Aber hier ist Familie ganz out, die Clique ist der Ersatz. Miteinander geredet wird nur übers Handy. Romeo macht seine Freundin Rosalinde per SMS zur Ex:„ will keinen Stress, sorry“. Übers so genannte „soziale Netzwerk“ wird gemobbt, bis es Tote gibt. Aus Facebook wird an der Leinwand „Facebruch.Komm“, sei es nun der Gesichtsverlust des Einzelnen oder der erhoffte Bruch der Bloggerin Benvolia (Fatima Cinemre) mit diesem Datengiganten im Internet. In ihrem letzten Blog erzählt sie die Story von „Romeo und Julia“ rückblickend.

Zeitgenössischer Tanz zur Musik von Sergei Prokofjew

Mit einem Fingerschnipsen von ihr setzt das Philharmonische Orchester Heidelberg mit der wunderschönen Ballettmusik von Sergei Prokofjew ein, während sich die eher gelangweilten Jugendlichen auf einem düsteren Gelände zu ihren typischen Revierkämpfen treffen. Die Capulets sind gekleidet wie kleine Mafiosi in Pink und Grau, die Montagues gestylt wie Punks (Bühnenbild und Kostüme: Ariane Schwarz und Julica Schwenkhagen). Assi Stress gibt es erst, als sich Mont Romeo (Doga Gürer) und Cap Julia (Sina Schiller) ineinander verlieben. Sie wird als „Schlampe“ denunziert, der „Wixxa“ vor dem „Scheiß“ gewarnt.

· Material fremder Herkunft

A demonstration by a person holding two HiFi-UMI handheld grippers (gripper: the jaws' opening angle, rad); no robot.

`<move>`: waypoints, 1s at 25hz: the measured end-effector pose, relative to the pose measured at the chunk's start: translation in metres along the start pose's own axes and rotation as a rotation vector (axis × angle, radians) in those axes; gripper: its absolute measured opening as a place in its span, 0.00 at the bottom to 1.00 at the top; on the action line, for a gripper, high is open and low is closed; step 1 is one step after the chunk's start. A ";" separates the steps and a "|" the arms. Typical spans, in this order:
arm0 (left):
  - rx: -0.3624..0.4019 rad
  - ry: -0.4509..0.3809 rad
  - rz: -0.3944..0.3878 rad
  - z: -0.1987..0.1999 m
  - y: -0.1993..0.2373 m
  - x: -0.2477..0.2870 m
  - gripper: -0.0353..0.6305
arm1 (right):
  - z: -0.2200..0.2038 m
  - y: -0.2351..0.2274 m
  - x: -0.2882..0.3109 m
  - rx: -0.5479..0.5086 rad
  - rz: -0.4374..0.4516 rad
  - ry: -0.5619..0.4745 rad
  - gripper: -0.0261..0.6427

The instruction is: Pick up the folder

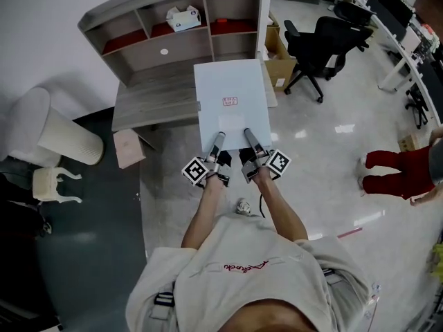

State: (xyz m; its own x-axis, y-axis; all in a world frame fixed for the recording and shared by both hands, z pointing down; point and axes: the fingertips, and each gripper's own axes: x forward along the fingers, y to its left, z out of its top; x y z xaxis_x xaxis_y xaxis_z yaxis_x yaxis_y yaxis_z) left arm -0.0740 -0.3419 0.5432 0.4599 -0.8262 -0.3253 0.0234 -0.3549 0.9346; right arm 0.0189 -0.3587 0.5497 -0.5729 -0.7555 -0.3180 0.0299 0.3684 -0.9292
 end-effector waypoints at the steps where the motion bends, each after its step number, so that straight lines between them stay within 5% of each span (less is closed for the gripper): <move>1: 0.009 0.003 0.002 0.001 0.000 -0.004 0.48 | -0.003 0.001 -0.001 -0.002 0.004 0.000 0.47; 25: 0.024 -0.025 -0.016 0.000 -0.021 -0.040 0.47 | -0.034 0.022 -0.015 -0.008 0.024 0.028 0.47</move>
State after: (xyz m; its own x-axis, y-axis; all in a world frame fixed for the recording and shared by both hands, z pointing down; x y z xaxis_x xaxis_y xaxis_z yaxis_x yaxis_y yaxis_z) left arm -0.0925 -0.3014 0.5360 0.4371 -0.8311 -0.3438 0.0089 -0.3782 0.9257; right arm -0.0002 -0.3209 0.5407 -0.5947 -0.7310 -0.3346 0.0372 0.3908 -0.9197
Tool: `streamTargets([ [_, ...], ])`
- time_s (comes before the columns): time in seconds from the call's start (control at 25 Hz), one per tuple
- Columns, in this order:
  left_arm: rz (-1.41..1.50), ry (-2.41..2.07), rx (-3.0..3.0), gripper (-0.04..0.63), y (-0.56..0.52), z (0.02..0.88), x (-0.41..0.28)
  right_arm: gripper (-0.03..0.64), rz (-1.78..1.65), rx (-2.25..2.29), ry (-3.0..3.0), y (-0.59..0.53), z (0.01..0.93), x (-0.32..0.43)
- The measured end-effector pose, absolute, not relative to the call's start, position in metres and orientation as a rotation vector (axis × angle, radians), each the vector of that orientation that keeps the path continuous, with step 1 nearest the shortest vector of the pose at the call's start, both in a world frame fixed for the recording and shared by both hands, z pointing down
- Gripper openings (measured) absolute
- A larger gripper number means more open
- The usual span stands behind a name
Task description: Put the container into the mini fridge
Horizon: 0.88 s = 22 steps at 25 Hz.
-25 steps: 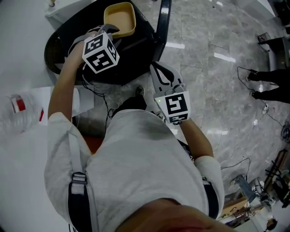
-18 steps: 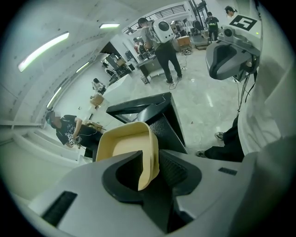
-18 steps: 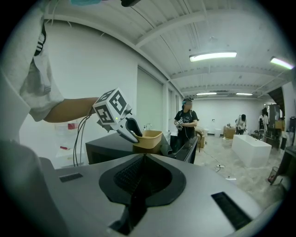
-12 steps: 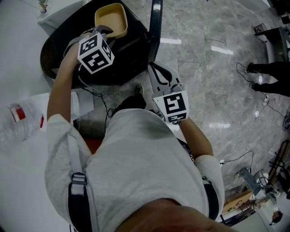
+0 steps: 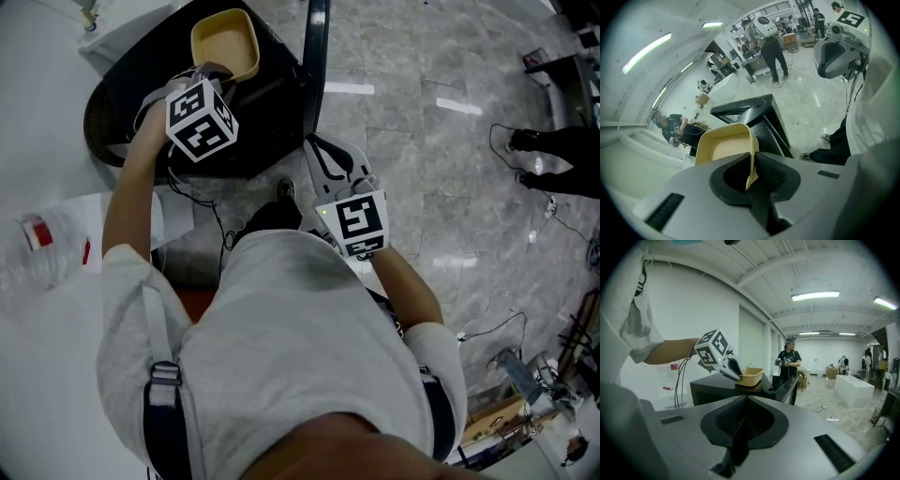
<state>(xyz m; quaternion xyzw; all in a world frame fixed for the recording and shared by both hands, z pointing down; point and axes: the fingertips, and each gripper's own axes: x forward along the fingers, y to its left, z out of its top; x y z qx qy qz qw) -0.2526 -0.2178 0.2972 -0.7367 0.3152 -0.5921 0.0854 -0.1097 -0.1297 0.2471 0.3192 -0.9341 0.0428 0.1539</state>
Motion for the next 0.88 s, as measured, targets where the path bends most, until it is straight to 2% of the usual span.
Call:
streamTargets([
  [0.88,-1.681,1.075,-2.241,0.044,-0.147,0.281,-0.198,0.04,0.046,0.801,-2.665,-0.093,0.249,-0.091],
])
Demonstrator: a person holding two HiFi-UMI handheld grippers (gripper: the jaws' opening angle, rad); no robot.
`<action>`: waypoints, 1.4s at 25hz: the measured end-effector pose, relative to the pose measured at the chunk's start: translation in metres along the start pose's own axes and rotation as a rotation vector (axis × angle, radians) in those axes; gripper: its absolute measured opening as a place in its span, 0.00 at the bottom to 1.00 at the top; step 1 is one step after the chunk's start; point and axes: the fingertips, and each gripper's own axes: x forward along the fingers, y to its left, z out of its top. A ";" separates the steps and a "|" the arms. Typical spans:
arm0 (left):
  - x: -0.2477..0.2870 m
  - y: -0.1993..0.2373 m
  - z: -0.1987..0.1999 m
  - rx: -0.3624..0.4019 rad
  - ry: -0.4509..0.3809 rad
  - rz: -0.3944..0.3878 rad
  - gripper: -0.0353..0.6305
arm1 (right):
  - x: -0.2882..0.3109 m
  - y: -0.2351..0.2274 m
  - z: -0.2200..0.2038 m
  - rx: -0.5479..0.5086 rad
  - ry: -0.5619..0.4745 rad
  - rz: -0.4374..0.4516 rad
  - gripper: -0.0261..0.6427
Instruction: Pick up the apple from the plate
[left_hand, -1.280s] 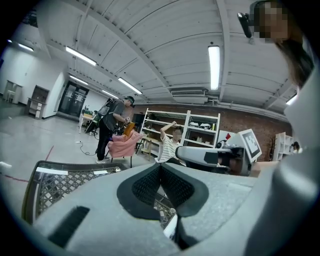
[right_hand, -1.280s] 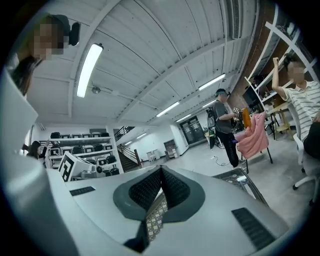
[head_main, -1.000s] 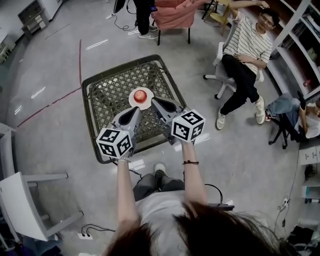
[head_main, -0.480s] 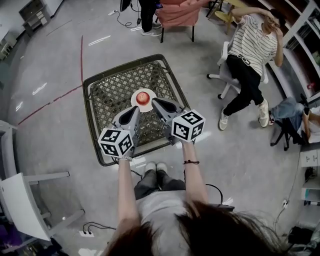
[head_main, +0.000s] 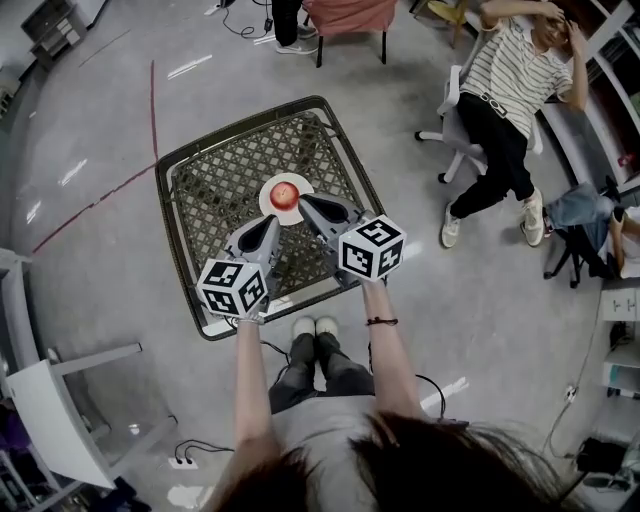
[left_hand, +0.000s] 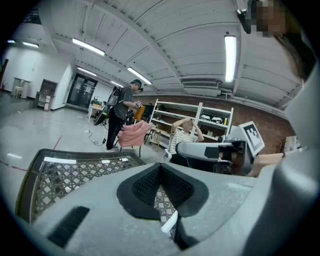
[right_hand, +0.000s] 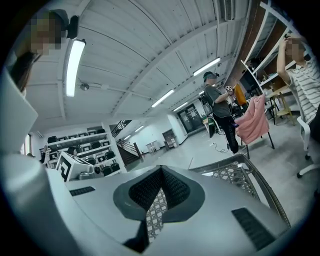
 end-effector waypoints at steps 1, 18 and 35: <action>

Unter dem Dirigat von Ivo Hentschel (der nach der Vorstellung für sein besonderes Engagement mit dem Preis des Theater-Freundeskreises ausgezeichnet wurde) erklingt die Musik so eindringlich wie zurückhaltend zugunsten der „Gangster“, deren tänzerischer Kampf mit Ellenbogen, Fußtritten und einer Furcht einflößenden Mimik „Stil“ hat. Viele Ideen vom klassischen Ballett über Modern Dance bis zum Breakdance werden unter der Regie und Choreographie von Gary Joplin sehr stimmig zu Musik und Handlung umgesetzt. Das passt alles gut zusammen und wird durch die rasanten „Breaks“ der Skater und Breakdancer aus dem Haus der Jugend, die den Tod vorausahnen, noch verstärkt.

Tanz in den Tod

Besondere tänzerische Leichtigkeit zeigt Mercutio (Julik Mkrtumian), der quirlig und übermütig solange um die Gegner herumtänzelt und provoziert, bis es ihn hart erwischt. Nach seinem Tod wird‘s ernst. Er bleibt nicht der einzige, da bleiben alle treu an Shakespeares Story. Bemerkenswert ist, wie gefühlvoll die Stimmung umschlägt und die Tänzer ihrer Trauer um Julia nachspüren – da herrscht, abgesehen von der Musik, Totenstille im Opernzelt! .

Schade, dass diese, am Ende mit viel Applaus gelobte letzte Premiere unter der Intendanz von Peter Spuhler nur noch zwei Mal aufgeführt wird: am 2.7. um 19.30 Uhr und am 3.7. um 18 Uhr im Opernzelt (Karten unter Tel.: 06221/ 582 00 00).